From the records below, count the lines containing the word "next" and give only that number.

------ Extracted entries

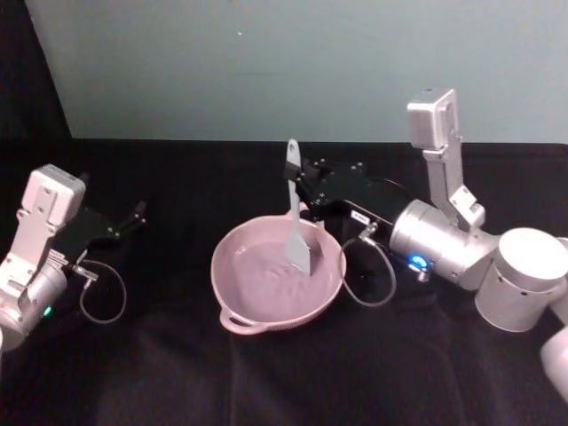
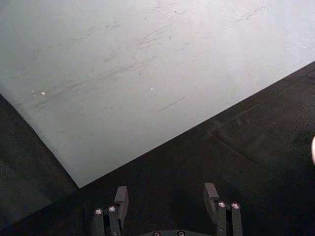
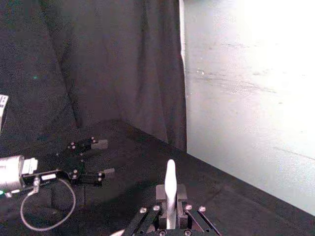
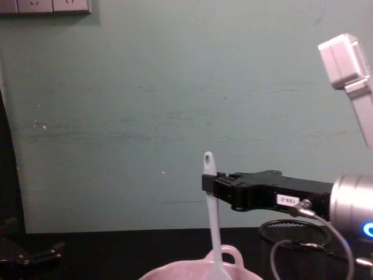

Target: Use the one hand to pick up the spoon and stir the clear water in the bowl.

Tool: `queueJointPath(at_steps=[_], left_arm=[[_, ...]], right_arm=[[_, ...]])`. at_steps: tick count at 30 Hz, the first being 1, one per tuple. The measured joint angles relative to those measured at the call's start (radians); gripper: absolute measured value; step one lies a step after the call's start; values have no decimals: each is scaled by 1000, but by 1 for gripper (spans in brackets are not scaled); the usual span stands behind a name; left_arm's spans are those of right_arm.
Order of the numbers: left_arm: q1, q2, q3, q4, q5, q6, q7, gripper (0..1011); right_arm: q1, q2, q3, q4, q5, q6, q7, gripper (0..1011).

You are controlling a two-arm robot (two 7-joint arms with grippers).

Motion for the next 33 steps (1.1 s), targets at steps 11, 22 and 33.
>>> queueJointPath(at_steps=[11, 22, 33], left_arm=[[0, 0, 0, 0, 0, 0, 0, 1011], [0, 0, 0, 0, 0, 0, 0, 1011], [0, 0, 0, 0, 0, 0, 0, 1011]], right_arm=[[-71, 64, 18, -105, 23, 25, 25, 122], [-98, 87, -9, -168, 73, 47, 72, 122], [-45, 31, -57, -91, 108, 27, 88, 122]])
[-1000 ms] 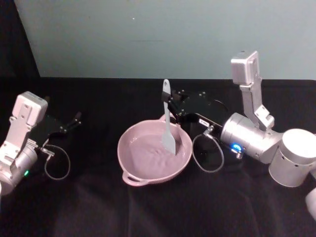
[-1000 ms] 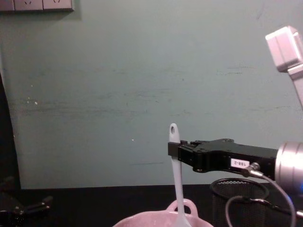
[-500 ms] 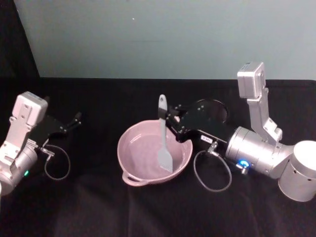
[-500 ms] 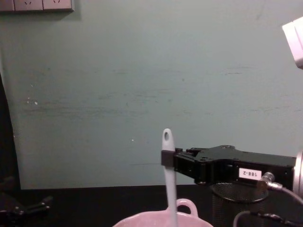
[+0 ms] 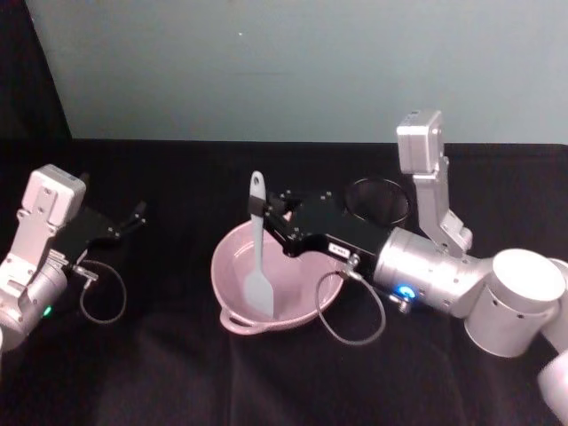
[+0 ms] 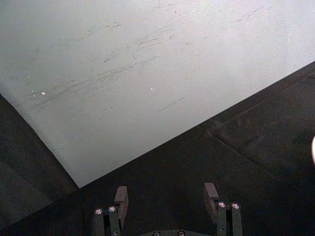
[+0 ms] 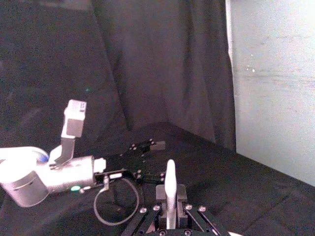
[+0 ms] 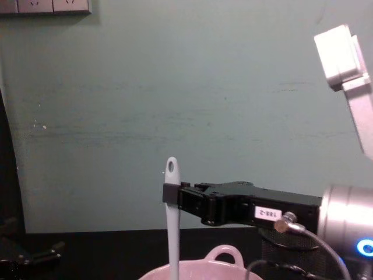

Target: Use the one hand to pick up the spoon and stir the clear water in the bowl.

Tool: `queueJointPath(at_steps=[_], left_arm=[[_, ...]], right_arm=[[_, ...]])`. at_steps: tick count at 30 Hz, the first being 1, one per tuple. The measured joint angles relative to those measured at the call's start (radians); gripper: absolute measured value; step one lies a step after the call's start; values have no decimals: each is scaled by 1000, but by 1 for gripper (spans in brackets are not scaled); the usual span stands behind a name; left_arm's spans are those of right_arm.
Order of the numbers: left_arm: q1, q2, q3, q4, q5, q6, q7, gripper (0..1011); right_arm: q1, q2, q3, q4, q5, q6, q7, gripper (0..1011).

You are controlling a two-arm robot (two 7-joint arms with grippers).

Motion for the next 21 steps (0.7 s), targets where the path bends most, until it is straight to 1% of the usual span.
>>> queueJointPath(at_steps=[4, 7, 8, 10, 12, 15, 21], left_arm=[[0, 0, 0, 0, 0, 0, 0, 1011], [0, 0, 0, 0, 0, 0, 0, 1012], [0, 0, 0, 0, 0, 0, 0, 1012], [0, 0, 0, 0, 0, 0, 0, 1011], [0, 0, 0, 0, 0, 0, 0, 1011], [0, 0, 0, 0, 0, 0, 0, 1011], [0, 0, 0, 0, 0, 0, 0, 1011]], right_arm=[[31, -31, -6, 58, -5, -34, -2, 122], [55, -58, -5, 112, -17, -70, -12, 122], [55, -58, -5, 112, -17, -70, -12, 122], [66, -71, 0, 138, -25, -90, -20, 122], [71, -76, 4, 152, -32, -100, -26, 121], [81, -85, 15, 178, -54, -125, -39, 121], [79, -79, 38, 188, -76, -140, -49, 122]])
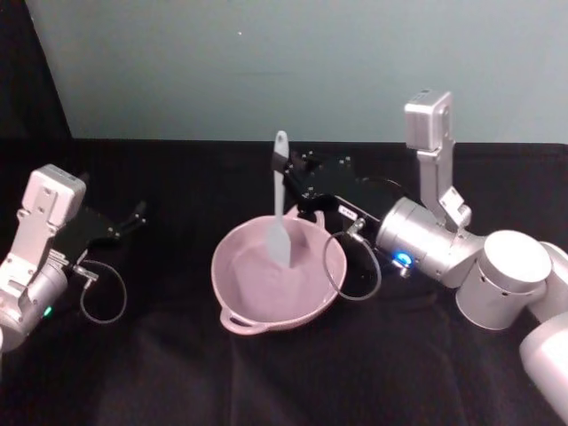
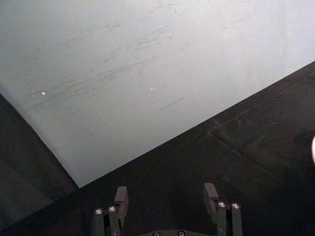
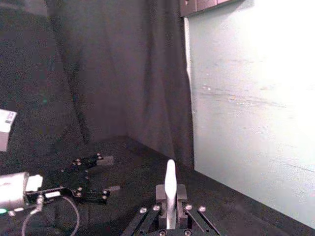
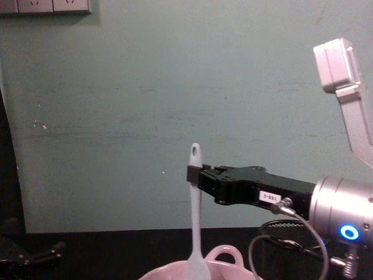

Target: Use the one hand to pick up the spoon and stir the clear water in the bowl.

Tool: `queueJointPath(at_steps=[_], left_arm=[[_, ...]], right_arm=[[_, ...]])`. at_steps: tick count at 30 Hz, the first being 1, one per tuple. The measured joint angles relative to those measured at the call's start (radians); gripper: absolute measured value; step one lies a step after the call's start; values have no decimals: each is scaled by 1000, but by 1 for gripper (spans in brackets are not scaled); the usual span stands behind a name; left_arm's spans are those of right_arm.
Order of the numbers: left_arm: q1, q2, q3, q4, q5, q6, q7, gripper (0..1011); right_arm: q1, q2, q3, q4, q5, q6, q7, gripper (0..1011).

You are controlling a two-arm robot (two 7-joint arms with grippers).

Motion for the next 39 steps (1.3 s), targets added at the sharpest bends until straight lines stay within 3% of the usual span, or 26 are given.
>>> queueJointPath(at_steps=[13, 21, 30, 39], left_arm=[[0, 0, 0, 0, 0, 0, 0, 1011], [0, 0, 0, 0, 0, 0, 0, 1011], [0, 0, 0, 0, 0, 0, 0, 1011], [0, 0, 0, 0, 0, 0, 0, 1011]], right_arm=[[-74, 63, 48, -98, -15, 12, -6, 122], [-140, 95, 57, -190, 15, 30, 15, 122], [-146, 72, 25, -208, 44, 40, 33, 122], [-86, 14, -6, -111, 43, 32, 32, 122]])
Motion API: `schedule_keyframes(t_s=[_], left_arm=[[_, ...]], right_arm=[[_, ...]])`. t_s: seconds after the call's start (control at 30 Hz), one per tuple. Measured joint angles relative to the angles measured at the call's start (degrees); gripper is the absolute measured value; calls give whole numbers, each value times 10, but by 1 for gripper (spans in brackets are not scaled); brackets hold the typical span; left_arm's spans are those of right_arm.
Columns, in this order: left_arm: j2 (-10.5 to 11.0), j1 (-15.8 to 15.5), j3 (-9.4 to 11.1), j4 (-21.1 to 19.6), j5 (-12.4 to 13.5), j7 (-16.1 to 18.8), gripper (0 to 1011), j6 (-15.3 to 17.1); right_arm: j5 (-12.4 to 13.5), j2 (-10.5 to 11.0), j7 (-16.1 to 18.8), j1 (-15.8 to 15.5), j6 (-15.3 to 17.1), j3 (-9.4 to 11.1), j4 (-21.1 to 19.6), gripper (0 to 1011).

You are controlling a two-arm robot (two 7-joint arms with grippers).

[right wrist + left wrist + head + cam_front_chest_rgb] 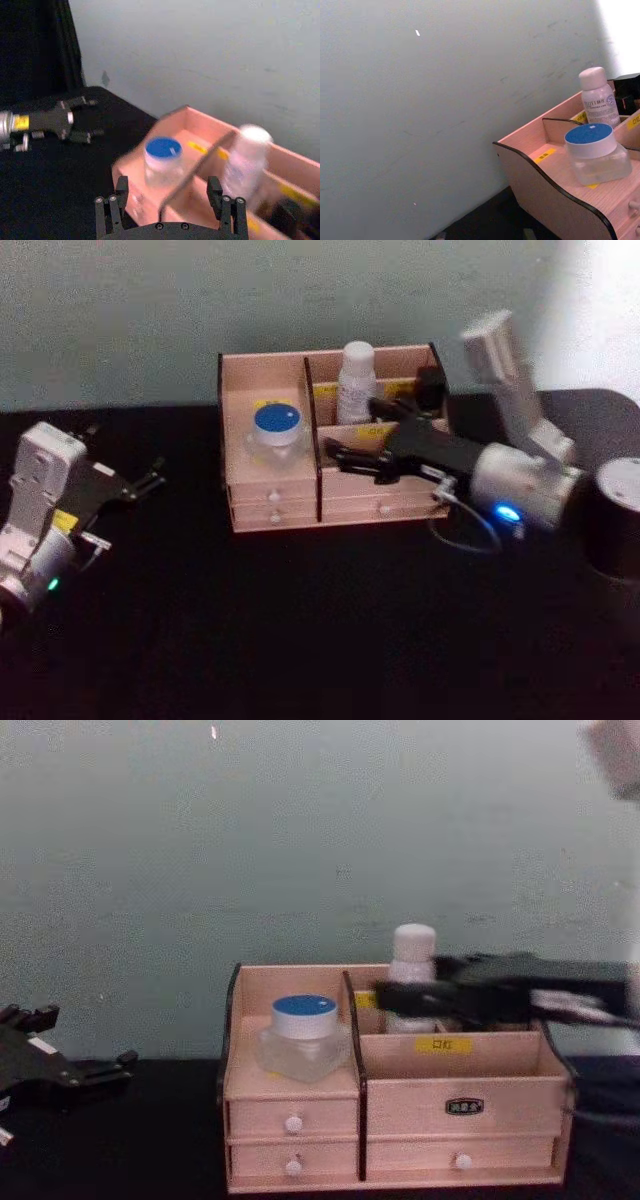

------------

* [Reply to the exercise]: 3